Revenues up 7.7%, gross margin up 320 basis points, gross profit up 16%, and Adjusted EBITDA up 30.8%, Adjusted EBITDA margin up 300 basis points, and net cash provided by operating activities up 42.7%. Brad and Blaine will cover the ins and outs of our financial results and the qualitative discussion in a moment. These results, as in prior quarters, continue to underscore the strength of our company. We have an excellent management team focused on delivering superior operating performance day in and day out. We have successfully integrated the acquisitions we completed last year, and those transactions have been accretive. The net cash provided by operating activities figure is an important one for two reasons. First, it demonstrates our continued ability to generate cash.

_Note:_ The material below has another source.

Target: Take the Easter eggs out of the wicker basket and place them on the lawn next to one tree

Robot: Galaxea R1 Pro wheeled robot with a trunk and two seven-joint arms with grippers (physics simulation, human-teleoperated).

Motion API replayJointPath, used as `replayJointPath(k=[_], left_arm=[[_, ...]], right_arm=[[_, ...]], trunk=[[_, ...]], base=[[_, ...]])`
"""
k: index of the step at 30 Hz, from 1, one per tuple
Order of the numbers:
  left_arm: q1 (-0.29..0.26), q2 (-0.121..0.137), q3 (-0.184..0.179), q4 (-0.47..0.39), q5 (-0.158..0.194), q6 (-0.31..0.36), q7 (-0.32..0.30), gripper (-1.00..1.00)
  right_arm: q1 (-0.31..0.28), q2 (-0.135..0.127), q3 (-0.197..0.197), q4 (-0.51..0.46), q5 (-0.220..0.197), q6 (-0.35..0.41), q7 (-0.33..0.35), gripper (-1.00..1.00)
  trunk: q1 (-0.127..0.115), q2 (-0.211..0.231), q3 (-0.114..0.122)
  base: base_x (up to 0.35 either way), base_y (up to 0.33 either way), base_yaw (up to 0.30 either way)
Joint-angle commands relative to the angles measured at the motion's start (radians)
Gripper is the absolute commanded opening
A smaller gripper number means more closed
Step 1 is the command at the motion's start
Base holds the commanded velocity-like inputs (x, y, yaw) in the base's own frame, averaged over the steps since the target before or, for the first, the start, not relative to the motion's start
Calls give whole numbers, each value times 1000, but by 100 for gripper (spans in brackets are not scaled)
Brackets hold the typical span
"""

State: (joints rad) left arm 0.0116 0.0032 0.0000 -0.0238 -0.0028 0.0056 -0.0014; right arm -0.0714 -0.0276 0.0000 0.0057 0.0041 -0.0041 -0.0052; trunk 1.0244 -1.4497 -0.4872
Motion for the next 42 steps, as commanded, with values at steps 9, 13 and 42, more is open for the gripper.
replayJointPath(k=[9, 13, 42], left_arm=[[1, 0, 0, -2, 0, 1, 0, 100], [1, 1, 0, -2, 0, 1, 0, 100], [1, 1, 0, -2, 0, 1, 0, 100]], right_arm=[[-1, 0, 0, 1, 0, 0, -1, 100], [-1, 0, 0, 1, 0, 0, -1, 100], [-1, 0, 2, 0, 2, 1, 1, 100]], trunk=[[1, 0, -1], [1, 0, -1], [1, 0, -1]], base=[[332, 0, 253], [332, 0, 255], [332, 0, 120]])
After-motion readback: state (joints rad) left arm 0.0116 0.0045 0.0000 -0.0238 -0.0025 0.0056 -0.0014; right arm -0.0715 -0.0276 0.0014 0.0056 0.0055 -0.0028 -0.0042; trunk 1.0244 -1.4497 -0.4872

Second, this cash generation, debt paydown, and delevering builds financial capacity to execute on strategic M&A opportunities when they crystallize. We presently stand at 1.2x Adjusted EBITDA to debt, which is very conservative and can possibly be considered underleveraged relative to an optimal capital structure even after we continue returning capital to our shareholders through regular quarterly dividends. The consistency of our results since we went public highlights, again, the resilience of our business across cycles. I believe it is fair to say we are in some sort of cycle at this time, which is at best described as uncertain. As we have said before, the public safety macros and the outlook for these trends is strong over the medium to long term, both in the U.S. and internationally.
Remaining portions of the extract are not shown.